# Exercise prompt
Using the records below, report how many lines include "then", and give no more than the number.

# Recorded information
- - -
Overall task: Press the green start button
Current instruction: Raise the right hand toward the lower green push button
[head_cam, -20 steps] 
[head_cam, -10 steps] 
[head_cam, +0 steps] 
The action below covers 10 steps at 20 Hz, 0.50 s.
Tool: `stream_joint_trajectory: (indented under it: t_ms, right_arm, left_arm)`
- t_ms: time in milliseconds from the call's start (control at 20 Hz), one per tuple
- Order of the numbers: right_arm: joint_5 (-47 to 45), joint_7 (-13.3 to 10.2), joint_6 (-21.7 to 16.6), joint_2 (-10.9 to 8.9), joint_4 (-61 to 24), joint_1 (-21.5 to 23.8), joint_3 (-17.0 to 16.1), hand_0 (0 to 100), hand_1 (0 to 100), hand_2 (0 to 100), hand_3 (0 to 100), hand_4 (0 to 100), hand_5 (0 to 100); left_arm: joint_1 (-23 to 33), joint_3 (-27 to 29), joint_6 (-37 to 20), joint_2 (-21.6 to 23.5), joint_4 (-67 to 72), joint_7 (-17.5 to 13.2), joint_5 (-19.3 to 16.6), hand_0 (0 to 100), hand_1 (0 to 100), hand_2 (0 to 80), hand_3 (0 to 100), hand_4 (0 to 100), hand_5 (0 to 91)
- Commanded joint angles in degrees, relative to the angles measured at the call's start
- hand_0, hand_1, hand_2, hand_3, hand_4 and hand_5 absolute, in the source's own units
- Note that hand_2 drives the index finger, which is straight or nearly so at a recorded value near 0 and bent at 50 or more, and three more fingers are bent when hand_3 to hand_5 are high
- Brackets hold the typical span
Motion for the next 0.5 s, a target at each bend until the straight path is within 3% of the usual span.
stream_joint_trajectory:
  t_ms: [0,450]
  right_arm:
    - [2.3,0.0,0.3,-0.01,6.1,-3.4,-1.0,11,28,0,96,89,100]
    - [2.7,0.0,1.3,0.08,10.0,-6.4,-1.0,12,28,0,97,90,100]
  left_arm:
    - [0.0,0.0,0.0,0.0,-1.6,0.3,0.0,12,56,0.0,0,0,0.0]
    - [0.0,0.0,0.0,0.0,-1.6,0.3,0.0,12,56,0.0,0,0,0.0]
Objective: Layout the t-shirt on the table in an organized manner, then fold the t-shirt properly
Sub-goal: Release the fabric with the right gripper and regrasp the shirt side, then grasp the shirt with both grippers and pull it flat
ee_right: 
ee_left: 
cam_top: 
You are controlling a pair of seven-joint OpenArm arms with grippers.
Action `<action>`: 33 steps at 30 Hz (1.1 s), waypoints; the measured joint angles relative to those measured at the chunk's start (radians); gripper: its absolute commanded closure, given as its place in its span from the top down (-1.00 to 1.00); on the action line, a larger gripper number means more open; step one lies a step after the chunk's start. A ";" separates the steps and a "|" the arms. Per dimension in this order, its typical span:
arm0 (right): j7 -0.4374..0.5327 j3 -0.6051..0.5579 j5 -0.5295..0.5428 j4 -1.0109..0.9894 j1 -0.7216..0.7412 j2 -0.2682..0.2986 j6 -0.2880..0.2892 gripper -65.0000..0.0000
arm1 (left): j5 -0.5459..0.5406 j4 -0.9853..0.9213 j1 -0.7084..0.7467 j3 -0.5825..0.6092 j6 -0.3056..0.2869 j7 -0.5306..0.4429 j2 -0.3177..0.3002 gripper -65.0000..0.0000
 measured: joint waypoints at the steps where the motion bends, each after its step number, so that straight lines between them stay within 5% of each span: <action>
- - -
# Result of this task
2